Magnifié par la photographie mémorable de Graziati (La belle et la bête de Cocteau, entre autres), La terre tremble, chef d’œuvre du réalisme italien, s'inscrit dans la phase communiste du jeune et noble Visconti qui a su trouver dans le roman du naturaliste Verga (l'équivalent de notre Zola national) un récit à la hauteur du drame social vécu par le peuple italien, ici représenté par le microcosme particulier d'un village de pêcheurs, à Aci Trezza en Sicile.
Divisé clairement en deux temps (l'ascension puis la chute), La terre tremble, surtout dans sa première partie, nettement plus maîtrisée, fascine, trouble, nous remue à l'intérieur, nous fait vibrer et trembler par sa grâce et sa beauté glaçante, les clairs/obscurs et les cadrages de Graziati y contribuant fortement, en plus de la force dramatique de la réalité dévoilée nue par, si l'on peut dire, le regard objectif de Visconti.
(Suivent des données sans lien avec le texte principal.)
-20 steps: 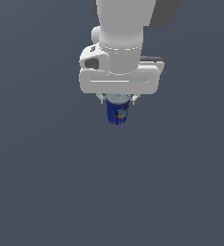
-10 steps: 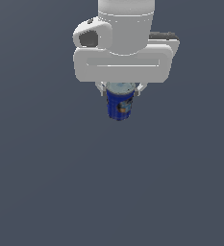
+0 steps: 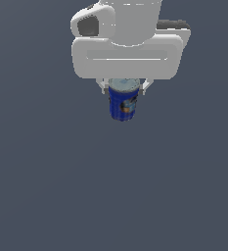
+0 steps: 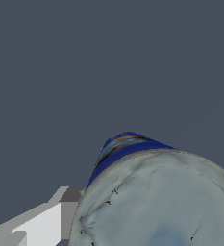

Celui-ci surprend par l'innovation, encore si actuelle artistiquement parlant, de l'hybridation des genres en réalisant un film se situant entre documentaire et fiction, la frontière entre les deux s'effaçant souvent, en partie grâce aux personnages, vrais habitants du village, vrais pêcheurs, vrais pauvres, vrais siciliens s'exprimant en dialecte inintelligible pour le reste de la péninsule, vrais acteurs de leur propre vie misérable, et grâce aussi à leurs dialogues sans artifices, librement improvisés à partir de canevas pré-définis.
Néanmoins, dans un deuxième temps, Visconti renie cette liberté de mouvement et de paroles concédée d'abord à ses acteurs et leur impose un jeu artificiellement lent, solennel, pathétique, rappelant presque une certaine danse contemporaine, ne seyant guère au propos. De plus, l'intensité dramatique faiblit nettement, là où paradoxalement elle aurait pu atteindre son acmé, et Visconti passe d'un regard de compassion, très juste, à celui de commisération, trop surchargé en émotion (la scène, très mal jouée, où 'Ntoni pleure de désespoir en est l'exemple). Dommage, car sans cela, le film aurait frôlé la perfection.